Mr Levitin and other officials said no conclusion on the cause of the crashes was likely until the black-box flight recorders had been studied for clues regarding the final moments of the aircraft.

"We have no clear idea today on what has happened. Not all the flight recorders are in a fit state to be read immediately. Experts will work on them today and tomorrow to make the tapes easier to read," he told NTV television.

But other officials said the black boxes were too badly damaged to yield useful information. However, the Kremlin envoy for southern Russia, Mr Vladimir Yakovlev, said the fact that they had stopped working in mid-air suggested an on-board catastrophe.

"The tapes did not show anything. Practically speaking they switched themselves off immediately. And so we failed to get any information," Mr Yakovlev said. "This is probably the main affirmation that something happened very fast . . . the main theory remains that of terrorism."

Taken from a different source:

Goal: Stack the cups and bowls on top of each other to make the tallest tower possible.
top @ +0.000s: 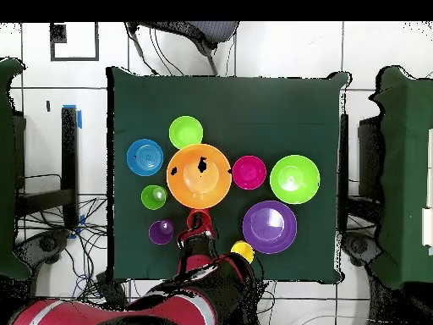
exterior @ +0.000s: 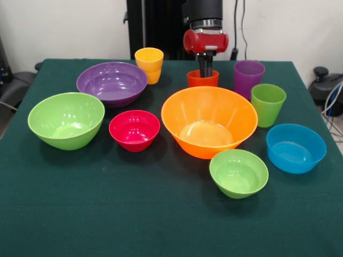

Sibir airlines, which operated the aircraft that went down in the Rostov area, said its crew had sent a final, hijack alert message before contact was lost.

But officials from the FSB security service that used to be run by President Vladimir Putin insist there is no evidence of a terror attack.

Mr Putin declared a national day of mourning for victims of the crashes, which sent shockwaves through Russia as it braced itself for Chechen elections that the region's rebels have vowed to disrupt as part of their second war with Moscow in a decade.

Flags flew at half-mast and light entertainment shows were dropped from television out of respect for the victims, as relatives went to the crash sites to identify their kin.

The Kremlin insists that peace is taking hold in Chechnya and its guerrillas are a spent force, four years after Mr Putin came to power on a vow to destroy them.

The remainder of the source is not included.